Ethereum co-founder Vitalik recently expressed strong concerns publicly, which is rare for him. He pointed out that core developers are losing their voice in decision-making, and the technical direction is starting to lean towards capital interests. There is a proposal to compress the block time to 150 milliseconds—once this parameter is approved, it will be almost impossible for ordinary nodes to complete synchronization and verification.
**Three Forks**
The current situation presents investors with three possibilities:
Firstly, the Layer2 ecosystem may experience explosive growth. After Linea received endorsement from SWIFT, the influx of compliant funds is almost a certainty.

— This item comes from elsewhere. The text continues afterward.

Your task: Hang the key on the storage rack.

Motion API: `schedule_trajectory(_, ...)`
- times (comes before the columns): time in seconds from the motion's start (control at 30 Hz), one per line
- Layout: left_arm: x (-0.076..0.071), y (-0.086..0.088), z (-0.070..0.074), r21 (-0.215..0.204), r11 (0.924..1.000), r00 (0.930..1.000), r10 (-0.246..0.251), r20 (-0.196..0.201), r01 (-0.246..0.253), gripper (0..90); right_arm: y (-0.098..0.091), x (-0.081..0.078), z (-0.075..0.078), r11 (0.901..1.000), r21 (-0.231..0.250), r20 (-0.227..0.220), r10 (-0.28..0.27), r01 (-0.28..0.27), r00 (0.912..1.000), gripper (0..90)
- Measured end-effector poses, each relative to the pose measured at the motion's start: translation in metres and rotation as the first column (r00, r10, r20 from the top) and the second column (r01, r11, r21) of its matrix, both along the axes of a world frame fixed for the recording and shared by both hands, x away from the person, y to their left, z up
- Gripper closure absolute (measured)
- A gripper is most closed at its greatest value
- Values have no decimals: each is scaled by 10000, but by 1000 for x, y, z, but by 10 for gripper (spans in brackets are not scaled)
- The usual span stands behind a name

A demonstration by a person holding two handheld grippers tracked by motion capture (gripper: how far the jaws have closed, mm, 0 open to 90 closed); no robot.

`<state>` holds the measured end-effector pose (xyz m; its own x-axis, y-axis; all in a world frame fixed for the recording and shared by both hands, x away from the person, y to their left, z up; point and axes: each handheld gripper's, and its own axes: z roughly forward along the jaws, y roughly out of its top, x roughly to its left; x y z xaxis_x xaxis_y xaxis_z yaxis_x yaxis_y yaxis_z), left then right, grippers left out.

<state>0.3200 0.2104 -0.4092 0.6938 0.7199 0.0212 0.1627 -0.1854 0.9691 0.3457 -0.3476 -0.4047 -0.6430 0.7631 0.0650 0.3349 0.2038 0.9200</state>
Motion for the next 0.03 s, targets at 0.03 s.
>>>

The entry of banks will accelerate the compliance process of the entire industry, and the chaotic policy period will instead highlight the hedging attributes of crypto assets.
Secondly, the concept of decentralization faces a life-and-death test. When Wall Street capital dominates the network, can the tech community stay true to its original intention? This is not only a philosophical question but is also directly related to the boundaries of network security.
Thirdly, the position of XRP in the cross-border payment narrative is being redefined. SWIFT's choice of the Ethereum ecosystem over the Ripple solution somewhat proclaims the reshaping of the landscape of cross-border payments in recent years.
**Which side is the station on?**
Now you need to make a choice: follow the institutions to reap the rewards, but bear the risk of being buried; adhere to the belief in decentralization, but possibly miss this round of market; or find some balance - while observing the institutional holding ratio, take practical actions to support network decentralization, such as running your own node.
The key upcoming milestones include: continuously tracking institutional holding data, paying attention to the final proposal for the Ethereum technical upgrade in December, and observing the trend in the number of ordinary nodes.
The collision between traditional finance and the encryption world will ultimately evolve into either integration or confrontation, which may depend on the choices of each participant.